■ WORK TASK
Lines from the material below that hold the string "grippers" are what is needed; copy each of them.

■ DATA BELOW
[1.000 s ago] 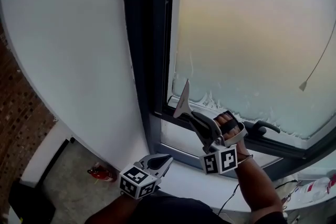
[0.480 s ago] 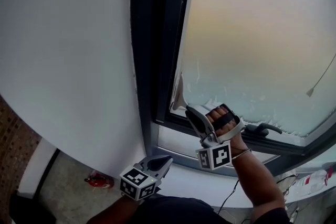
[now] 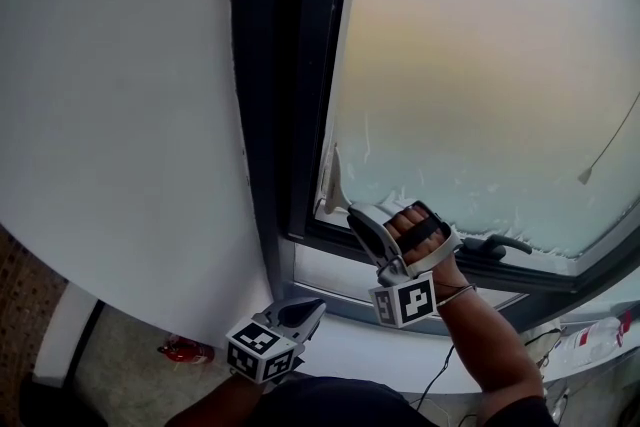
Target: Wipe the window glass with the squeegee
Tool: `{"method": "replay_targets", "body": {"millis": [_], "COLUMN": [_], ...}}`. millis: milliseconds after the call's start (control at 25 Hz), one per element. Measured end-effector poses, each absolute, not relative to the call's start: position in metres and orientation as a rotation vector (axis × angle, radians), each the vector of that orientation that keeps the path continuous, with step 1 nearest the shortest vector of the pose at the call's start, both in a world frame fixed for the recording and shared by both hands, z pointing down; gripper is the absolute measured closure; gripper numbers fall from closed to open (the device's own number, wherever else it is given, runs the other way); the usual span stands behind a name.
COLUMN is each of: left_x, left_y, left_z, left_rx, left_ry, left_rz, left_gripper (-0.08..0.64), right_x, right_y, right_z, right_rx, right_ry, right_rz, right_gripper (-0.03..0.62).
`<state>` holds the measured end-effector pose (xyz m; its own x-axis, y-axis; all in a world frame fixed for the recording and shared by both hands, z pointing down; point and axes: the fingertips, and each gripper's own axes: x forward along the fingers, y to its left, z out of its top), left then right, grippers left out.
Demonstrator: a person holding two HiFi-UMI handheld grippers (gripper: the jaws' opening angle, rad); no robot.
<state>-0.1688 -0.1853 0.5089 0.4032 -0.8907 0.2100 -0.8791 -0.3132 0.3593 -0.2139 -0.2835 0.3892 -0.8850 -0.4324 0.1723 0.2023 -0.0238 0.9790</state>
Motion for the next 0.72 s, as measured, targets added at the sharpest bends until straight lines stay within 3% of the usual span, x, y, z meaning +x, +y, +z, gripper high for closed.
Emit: {"method": "replay_targets", "body": {"millis": [720], "left_x": [-0.109], "left_y": [-0.216], "left_z": [0.508], "left_rx": [2.315], "left_ry": [-1.429], "left_rz": [0.012], "left_gripper": [0.560], "right_x": [-0.108], "right_y": [-0.305], "right_z": [0.380], "right_rx": [0.371], "right_ry": [-1.812], "right_rz": [-1.926], "right_gripper": [0.497]}}
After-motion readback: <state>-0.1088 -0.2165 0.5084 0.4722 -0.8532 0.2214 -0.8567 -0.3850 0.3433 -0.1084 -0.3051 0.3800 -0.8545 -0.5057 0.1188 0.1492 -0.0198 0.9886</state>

■ WRITTEN ANSWER
`<state>` holds the measured end-effector pose (xyz m; its own x-axis, y-axis; all in a world frame fixed for the recording and shared by both hands, z pointing down; point and axes: the fingertips, and each gripper's own axes: x forward along the fingers, y to its left, z out of its top), left then right, grippers left out.
Demonstrator: a person holding two HiFi-UMI handheld grippers (gripper: the jaws' opening angle, rad); no robot.

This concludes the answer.